All papers should be submitted using the EJLE website: https://www.ejle.eu

The author’s original manuscript should be fully anonymised.

This journal uses Open Journal Systems (OJS) software to manage the peer-review process. If you haven't submitted a paper to this journal before, you will need to create an account in OJS. Please read the guidelines above and then submit your paper in EJLE Author Centre, where you will find user guides and a helpdesk.

Please note that the EJLE uses originality-checking software to screen papers for unoriginal material.
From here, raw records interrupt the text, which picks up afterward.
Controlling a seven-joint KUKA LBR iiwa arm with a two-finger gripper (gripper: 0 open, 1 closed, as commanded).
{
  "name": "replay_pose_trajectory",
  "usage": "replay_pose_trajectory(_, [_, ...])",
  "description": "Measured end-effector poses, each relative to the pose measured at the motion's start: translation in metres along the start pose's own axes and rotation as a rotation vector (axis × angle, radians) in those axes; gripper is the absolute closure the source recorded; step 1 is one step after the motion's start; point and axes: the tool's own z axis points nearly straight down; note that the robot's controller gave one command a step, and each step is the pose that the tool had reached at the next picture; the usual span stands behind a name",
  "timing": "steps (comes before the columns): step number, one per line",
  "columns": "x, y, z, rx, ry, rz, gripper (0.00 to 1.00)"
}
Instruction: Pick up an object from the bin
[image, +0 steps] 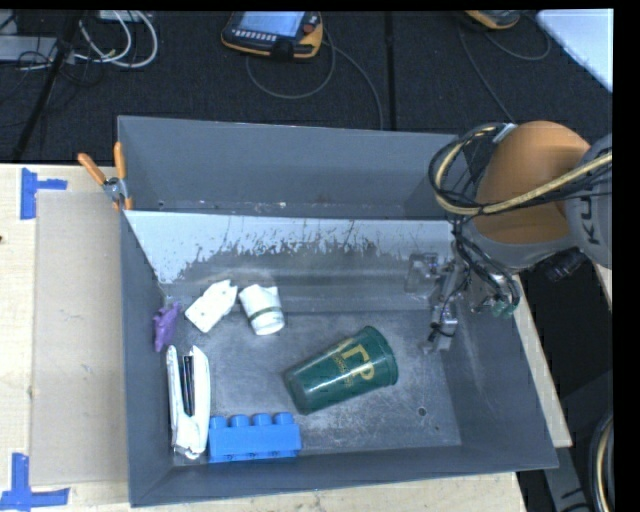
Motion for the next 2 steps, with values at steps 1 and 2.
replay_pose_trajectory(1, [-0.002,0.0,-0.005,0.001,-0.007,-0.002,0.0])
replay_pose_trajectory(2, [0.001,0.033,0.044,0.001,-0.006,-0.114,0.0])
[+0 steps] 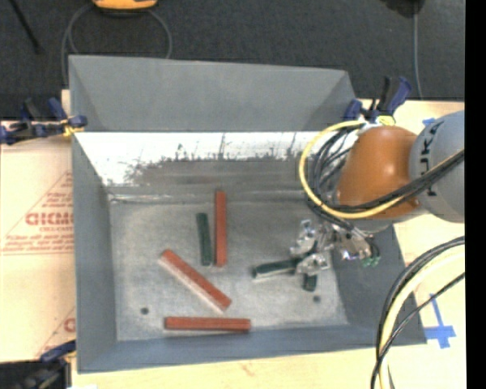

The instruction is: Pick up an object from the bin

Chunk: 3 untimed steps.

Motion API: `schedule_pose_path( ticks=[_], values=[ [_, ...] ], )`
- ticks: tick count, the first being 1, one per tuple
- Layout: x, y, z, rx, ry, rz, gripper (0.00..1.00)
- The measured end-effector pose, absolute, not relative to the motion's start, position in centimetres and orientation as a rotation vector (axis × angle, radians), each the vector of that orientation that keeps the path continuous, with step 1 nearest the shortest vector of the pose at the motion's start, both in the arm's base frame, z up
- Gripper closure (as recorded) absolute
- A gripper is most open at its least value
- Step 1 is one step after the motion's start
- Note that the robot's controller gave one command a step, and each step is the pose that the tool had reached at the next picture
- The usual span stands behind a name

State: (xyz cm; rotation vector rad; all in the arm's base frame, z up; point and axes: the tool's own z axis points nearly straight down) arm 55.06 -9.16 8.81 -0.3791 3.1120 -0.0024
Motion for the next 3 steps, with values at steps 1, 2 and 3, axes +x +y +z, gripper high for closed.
schedule_pose_path(
  ticks=[1, 2, 3],
  values=[
    [55.06, -12.2, 8.09, -0.378, 3.103, 0.013, 1.0],
    [55.06, -12.21, 8.1, -0.378, 3.102, 0.012, 1.0],
    [55.09, -12.2, 8.13, -0.379, 3.102, 0.011, 1.0]
  ],
)
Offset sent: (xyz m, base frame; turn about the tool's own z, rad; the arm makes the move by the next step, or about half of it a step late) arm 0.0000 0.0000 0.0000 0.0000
By submitting your paper to the EJLE you are agreeing to originality checks during the peer-review and production processes.

On acceptance, we recommend that you keep a copy of your Accepted Manuscript.

Publication Charges

There are no submission fees, publication fees or page charges for this journal.
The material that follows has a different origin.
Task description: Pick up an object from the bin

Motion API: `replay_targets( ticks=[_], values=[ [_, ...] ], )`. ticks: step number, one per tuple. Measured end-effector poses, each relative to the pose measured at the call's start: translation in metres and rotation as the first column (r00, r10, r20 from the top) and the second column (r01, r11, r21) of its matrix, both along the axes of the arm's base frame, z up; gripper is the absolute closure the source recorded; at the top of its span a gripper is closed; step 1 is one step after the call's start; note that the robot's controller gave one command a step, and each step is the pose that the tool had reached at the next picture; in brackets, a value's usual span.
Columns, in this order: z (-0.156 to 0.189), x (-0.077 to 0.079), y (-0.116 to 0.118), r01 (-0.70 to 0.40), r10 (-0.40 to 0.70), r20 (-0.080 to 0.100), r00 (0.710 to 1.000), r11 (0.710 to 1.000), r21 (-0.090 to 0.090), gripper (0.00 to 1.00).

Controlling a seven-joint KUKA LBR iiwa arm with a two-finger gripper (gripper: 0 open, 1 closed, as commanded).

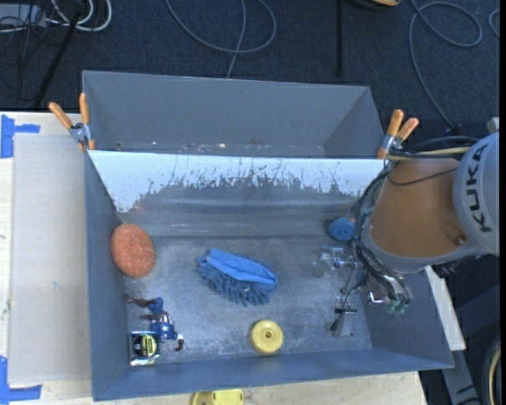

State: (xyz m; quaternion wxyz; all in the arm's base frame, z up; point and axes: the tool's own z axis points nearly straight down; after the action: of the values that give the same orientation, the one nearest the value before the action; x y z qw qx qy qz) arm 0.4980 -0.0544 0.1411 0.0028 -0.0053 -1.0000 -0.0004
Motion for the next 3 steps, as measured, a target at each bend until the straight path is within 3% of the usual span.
replay_targets(
  ticks=[1, 2, 3],
  values=[
    [-0.018, 0.011, 0.016, -0.034, 0.034, 0.006, 0.999, 0.999, 0.003, 0.00],
    [-0.055, 0.015, 0.033, 0.040, -0.040, 0.005, 0.999, 0.999, -0.002, 0.00],
    [-0.057, 0.033, 0.062, 0.042, -0.042, 0.004, 0.999, 0.999, 0.000, 1.00]
  ],
)
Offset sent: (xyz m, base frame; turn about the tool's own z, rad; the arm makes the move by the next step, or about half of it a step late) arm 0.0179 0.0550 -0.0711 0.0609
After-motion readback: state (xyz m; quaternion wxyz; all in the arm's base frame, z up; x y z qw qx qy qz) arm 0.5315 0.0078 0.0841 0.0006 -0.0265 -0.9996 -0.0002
How to submit your manuscript for anonymous peer review

To ensure that article referees or peer reviewers do not know your identity (as author[s] of the manuscript being reviewed), you will need to make sure that you remove any information in your manuscript (including footnotes and acknowledgements) that could identify you, and disguise all references to personally identifiable information such as the research institution where your work was carried out.

  1. If you are submitting your manuscript via an online submission system, or as an email attachment, you should send two separate files, one with the author(s) details, and one without.
  2. In text, you can replace any information that would identify the author(s) by substituting words such as: [name deleted to maintain the integrity of the review process].
  3. Do not mention a grant awarded to a named person. (This information can be added later.)
  4. Do not add any running headers or footers that would identify authors.
  5. Refer to your own references in the third person. For example, write ‘Smith and Black (2007) have demonstrated’, not ‘We have previously demonstrated (Smith & Black, 2007)’.
  6. Check that all identifiers have been removed from electronic files, for example, documents prepared using Microsoft™ Word®. Personal or hidden information is stored in File Properties. These properties include Author, Manager, Company, and Last Saved By. Hidden information includes hidden text, revised text, comments, or field codes, and these can remain in a document even though you can’t see them. If you entered your name or email address when you registered your software, this will be stored as part of the document. Information contained in custom fields that you add to the document, such as an ‘author’ or ‘owner’ field, is not automatically removed. You must edit or remove the custom field to remove that information. On the Tools menu, click Options, and then click the Security tab. Select the Remove personal information from File properties on Save check box.
  7. When you submit the final draft of the manuscript for publication, you will need to put back any references to yourself, your institution, grants awarded, etc.).
  8. Avoid or minimize self-citation. If it is necessary to cite your own work, delete the names of authors and other identifying information and place substitute words in brackets, such as: [name deleted to maintain the integrity of the review process]. In the reference list, you should delete the citation and add it before submitting your final draft.